Aim of the exercise →
Set down the complete data exactly as it appears below.

Material supplied →
* * * *

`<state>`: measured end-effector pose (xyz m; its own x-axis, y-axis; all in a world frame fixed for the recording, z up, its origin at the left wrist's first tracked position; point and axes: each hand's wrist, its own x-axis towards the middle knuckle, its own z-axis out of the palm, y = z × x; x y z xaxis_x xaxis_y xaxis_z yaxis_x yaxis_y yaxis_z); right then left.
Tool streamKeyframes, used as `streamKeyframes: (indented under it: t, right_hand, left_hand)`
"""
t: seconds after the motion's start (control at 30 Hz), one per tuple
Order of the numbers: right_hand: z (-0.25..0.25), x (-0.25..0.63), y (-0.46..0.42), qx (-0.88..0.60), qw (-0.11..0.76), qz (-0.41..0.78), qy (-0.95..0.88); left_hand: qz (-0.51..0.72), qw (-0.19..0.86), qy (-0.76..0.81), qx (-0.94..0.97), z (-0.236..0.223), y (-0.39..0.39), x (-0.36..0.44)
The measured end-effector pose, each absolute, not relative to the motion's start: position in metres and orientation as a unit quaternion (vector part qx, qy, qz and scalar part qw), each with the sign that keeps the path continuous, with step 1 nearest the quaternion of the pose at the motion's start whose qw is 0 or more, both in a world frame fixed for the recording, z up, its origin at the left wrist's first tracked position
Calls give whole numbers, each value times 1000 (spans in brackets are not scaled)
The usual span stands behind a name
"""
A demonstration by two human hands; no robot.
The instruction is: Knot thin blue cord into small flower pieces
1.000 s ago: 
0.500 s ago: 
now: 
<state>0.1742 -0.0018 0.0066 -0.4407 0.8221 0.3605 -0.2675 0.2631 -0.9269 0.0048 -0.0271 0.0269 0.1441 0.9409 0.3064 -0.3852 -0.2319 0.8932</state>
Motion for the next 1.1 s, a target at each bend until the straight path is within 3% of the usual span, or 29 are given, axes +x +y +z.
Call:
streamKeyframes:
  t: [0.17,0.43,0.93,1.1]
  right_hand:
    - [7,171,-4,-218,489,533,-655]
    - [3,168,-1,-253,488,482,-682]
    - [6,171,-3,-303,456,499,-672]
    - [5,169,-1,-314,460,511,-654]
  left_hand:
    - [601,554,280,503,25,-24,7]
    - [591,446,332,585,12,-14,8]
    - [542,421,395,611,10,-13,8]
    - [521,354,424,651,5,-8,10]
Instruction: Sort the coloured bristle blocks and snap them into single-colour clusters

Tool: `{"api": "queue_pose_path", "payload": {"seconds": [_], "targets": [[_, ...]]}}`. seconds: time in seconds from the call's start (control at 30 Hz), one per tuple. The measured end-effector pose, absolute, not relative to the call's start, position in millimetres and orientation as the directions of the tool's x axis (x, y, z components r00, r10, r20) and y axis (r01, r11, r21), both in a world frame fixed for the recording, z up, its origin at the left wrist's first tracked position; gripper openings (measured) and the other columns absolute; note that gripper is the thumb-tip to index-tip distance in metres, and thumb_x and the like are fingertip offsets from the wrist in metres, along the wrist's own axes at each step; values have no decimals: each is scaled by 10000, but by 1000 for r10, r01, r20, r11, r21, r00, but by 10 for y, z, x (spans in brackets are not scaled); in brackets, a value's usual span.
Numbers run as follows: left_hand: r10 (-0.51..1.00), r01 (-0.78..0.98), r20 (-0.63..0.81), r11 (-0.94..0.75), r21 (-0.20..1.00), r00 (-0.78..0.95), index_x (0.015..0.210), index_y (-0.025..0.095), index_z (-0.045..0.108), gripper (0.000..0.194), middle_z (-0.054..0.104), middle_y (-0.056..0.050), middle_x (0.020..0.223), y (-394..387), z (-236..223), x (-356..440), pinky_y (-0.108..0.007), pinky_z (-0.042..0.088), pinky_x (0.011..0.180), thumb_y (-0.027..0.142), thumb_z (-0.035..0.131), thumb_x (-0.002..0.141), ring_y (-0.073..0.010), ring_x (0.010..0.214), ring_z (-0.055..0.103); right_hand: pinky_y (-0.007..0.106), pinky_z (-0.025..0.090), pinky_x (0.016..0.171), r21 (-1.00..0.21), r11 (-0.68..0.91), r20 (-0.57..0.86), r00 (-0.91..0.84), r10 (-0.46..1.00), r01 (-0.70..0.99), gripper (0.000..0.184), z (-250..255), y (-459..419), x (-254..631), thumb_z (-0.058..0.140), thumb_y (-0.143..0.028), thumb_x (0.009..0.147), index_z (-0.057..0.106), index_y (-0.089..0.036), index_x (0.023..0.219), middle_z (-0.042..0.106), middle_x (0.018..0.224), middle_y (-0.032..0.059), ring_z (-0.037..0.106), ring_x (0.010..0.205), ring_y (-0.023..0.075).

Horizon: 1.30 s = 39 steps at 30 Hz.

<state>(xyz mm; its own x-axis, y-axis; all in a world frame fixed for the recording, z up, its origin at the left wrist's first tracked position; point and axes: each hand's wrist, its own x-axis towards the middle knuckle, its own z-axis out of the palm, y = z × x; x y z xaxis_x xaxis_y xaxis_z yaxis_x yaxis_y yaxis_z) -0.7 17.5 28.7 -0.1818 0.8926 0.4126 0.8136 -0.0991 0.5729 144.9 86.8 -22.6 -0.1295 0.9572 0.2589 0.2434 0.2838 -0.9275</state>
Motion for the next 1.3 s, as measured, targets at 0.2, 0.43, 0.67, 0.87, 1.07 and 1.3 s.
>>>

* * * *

Reply to the task →
`<state>`: measured end-effector pose (xyz m; its own x-axis, y-axis; all in a world frame fixed for the recording, z up, its origin at the left wrist's first tracked position; point and axes: each hand's wrist, its own x-axis towards the middle knuckle, its own z-axis out of the palm, y = z × x; x y z xaxis_x xaxis_y xaxis_z yaxis_x yaxis_y yaxis_z); right then left.
Tool streamKeyframes, used as `streamKeyframes: (indented under it: t, right_hand, left_hand)`
"""
t: seconds after the motion's start (control at 30 Hz), one per tuple
Order of the numbers: right_hand: z (-0.25..0.25), x (-0.25..0.63), y (-0.46..0.42), qx (-0.88..0.60), qw (-0.11..0.76), qz (-0.41..0.78), qy (-0.95..0.88); left_hand: qz (-0.51..0.72), qw (-0.19..0.86), qy (-0.76..0.81), qx (-0.94..0.97), z (-0.236..0.223), y (-0.39..0.39), x (-0.36..0.44)
The measured end-effector pose, each absolute, not relative to the motion's start: position in metres and orientation as a unit quaternion (vector part qx, qy, qz and scalar part qw), each with the sign that keeps the path continuous, with step 1 nearest the quaternion of the pose at the motion's start whose qw is 0 or more, both in a world frame fixed for the recording, z up, its origin at the left wrist's first tracked position
Calls give whole numbers, each value times 1000 (spans in brackets are not scaled)
The usual span stands behind a name
"""
A demonstration by two human hands; no robot.
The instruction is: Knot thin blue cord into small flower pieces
1.000 s ago: 
0.500 s ago: 
now: 
<state>0.1742 -0.0018 0.0066 -0.4407 0.8221 0.3605 -0.2675 0.2631 -0.9269 0.0048 -0.0271 0.0269 0.1441 0.9409 0.3064 -0.3852 -0.2319 0.8932</state>
Motion for the next 1.1 s, a target at each bend until the straight path is within 3% of the usual span, or 29 are given, axes +x +y +z.
Call:
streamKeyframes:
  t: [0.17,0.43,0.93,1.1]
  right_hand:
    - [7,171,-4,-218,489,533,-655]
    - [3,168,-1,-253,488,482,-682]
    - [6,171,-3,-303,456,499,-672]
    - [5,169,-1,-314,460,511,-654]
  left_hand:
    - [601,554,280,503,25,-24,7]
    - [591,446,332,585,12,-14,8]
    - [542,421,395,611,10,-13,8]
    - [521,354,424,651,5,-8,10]
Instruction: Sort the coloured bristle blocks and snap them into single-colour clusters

Tool: `{"api": "queue_pose_path", "payload": {"seconds": [_], "targets": [[_, ...]]}}`. seconds: time in seconds from the call's start (control at 30 Hz), one per tuple. The measured end-effector pose, absolute, not relative to the call's start, position in millimetres and orientation as the directions of the tool's x axis (x, y, z components r00, r10, r20) and y axis (r01, r11, r21), both in a world frame fixed for the recording, z up, its origin at the left wrist's first tracked position; gripper openings (measured) and the other columns absolute; note that gripper is the thumb-tip to index-tip distance in metres, and thumb_x and the like are fingertip offsets from the wrist in metres, along the wrist's own axes at each step; values have no decimals: each is scaled by 10000, but by 1000 for r10, r01, r20, r11, r21, r00, but by 10 for y, z, x (spans in brackets are not scaled); in brackets, a value's usual span.
Numbers run as follows: left_hand: r10 (-0.51..1.00), r01 (-0.78..0.98), r20 (-0.63..0.81), r11 (-0.94..0.75), r21 (-0.20..1.00), r00 (-0.78..0.95), index_x (0.015..0.210), index_y (-0.025..0.095), index_z (-0.045..0.108), gripper (0.000..0.194), middle_z (-0.054..0.104), middle_y (-0.056..0.050), middle_x (0.020..0.223), y (-394..387), z (-236..223), x (-356..440), pinky_y (-0.108..0.007), pinky_z (-0.042..0.088), pinky_x (0.011..0.180), thumb_y (-0.027..0.142), thumb_z (-0.035..0.131), thumb_x (-0.002..0.141), ring_y (-0.073..0.010), ring_x (0.010..0.214), ring_z (-0.055..0.103); right_hand: pinky_y (-0.007..0.106), pinky_z (-0.025..0.090), pinky_x (0.016..0.171), r21 (-1.00..0.21), r11 (-0.68..0.91), r20 (-0.57..0.86), r00 (-0.91..0.84), r10 (-0.46..1.00), r01 (-0.70..0.99), gripper (0.000..0.184), z (-250..255), y (-459..419), x (-254..631), thumb_z (-0.058..0.140), thumb_y (-0.143..0.028), thumb_x (0.009..0.147), index_z (-0.057..0.106), index_y (-0.089..0.036), index_x (0.023..0.219), middle_z (-0.042..0.106), middle_x (0.018..0.224), middle_y (-0.032..0.059), ring_z (-0.037..0.106), ring_x (0.010..0.205), ring_y (-0.023..0.075).

Horizon: 1.30 s = 39 steps at 30 Hz.

<state>(xyz mm; its own x-axis, y-axis; all in a world frame fixed for the recording, z up, its origin at the left wrist's first tracked position; point and axes: each hand's wrist, its own x-axis towards the middle knuckle, its own z-axis out of the palm, y = z × x; x y z xaxis_x xaxis_y xaxis_z yaxis_x yaxis_y yaxis_z) -0.7 17.5 28.7 -0.1818 0.8926 0.4126 0.8136 -0.0991 0.5729 144.9 86.8 -22.6 -0.1295 0.9572 0.2589 0.2434 0.2838 -0.9275</state>
Motion for the next 1.3 s, as measured, targets at 0.2, 0.43, 0.67, 0.87, 1.07 and 1.3 s.
>>>

No further output is expected here.